Le Comité de médiation et de défense des droits humains (CMDDH), basé dans la cité de Kamanyola, en territoire de Walungu, plaide pour une actualisation urgente de la liste des bénéficiaires de l’assistance humanitaire. Dans une note de plaidoyer consultée par notre rédaction ce mardi 31 mars, cette structure citoyenne alerte sur le retour progressif de nombreux retournés en provenance du Burundi, d’Uvira ainsi que d’autres villages affectés par la guerre.

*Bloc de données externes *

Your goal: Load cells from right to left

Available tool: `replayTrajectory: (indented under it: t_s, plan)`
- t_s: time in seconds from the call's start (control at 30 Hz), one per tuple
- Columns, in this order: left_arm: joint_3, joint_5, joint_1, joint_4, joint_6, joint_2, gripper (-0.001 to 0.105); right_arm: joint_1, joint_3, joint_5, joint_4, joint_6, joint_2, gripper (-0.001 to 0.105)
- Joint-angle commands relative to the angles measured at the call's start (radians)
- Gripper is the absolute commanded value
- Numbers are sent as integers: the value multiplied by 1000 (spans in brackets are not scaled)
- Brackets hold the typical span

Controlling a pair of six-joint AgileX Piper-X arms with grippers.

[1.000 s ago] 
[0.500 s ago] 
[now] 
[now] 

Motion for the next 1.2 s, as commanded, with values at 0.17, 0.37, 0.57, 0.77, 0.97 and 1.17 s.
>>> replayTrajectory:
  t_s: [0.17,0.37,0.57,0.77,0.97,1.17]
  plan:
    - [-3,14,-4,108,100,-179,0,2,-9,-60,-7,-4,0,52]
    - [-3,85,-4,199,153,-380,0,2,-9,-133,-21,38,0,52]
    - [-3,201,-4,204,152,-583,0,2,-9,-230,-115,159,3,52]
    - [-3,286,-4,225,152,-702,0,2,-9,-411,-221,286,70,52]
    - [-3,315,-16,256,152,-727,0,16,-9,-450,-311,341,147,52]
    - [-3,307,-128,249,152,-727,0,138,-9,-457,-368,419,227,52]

Selon le CMDDH, ces personnes vivent dans des conditions très précaires, faute de moyens de subsistance, et ne figurent malheureusement pas sur les listes actuelles des bénéficiaires de l’aide.

La vice-présidente du CMDDH, Mme Tubatunziye Mbaka Béatrice, explique que la situation s’est accentuée après l’occupation de la ville d’Uvira par le M23 en décembre dernier, ainsi qu’après la réouverture de la frontière Gatumba-Kavimvira, favorisant ainsi le retour massif de plusieurs familles. « De nombreux retournés arrivent du Burundi, d’Uvira et d’autres localités environnantes. À cela s’ajoutent les déplacés de guerre présents à Kamanyola ainsi que la population locale affectée par les conséquences du conflit, mais qui ne figurent toujours pas sur les listes des bénéficiaires », déplore-t-elle. Le CMDDH demande ainsi au Programme alimentaire mondial, Programme alimentaire mondial, ainsi qu’à ses partenaires humanitaires, de procéder rapidement à une mise à jour de leur base de données afin d’intégrer les nouvelles catégories de personnes vulnérables.

Depuis la fin de l’année 2025, le Programme alimentaire mondial et plusieurs organisations partenaires apportent une assistance en vivres et en biens non alimentaires aux populations touchées par la crise humanitaire occasionnée par les conflits armés dans les cités de Kamanyola et Katogota. Toutefois, selon les acteurs locaux, les besoins restent encore immenses face à l’augmentation du nombre de déplacés et de retournés.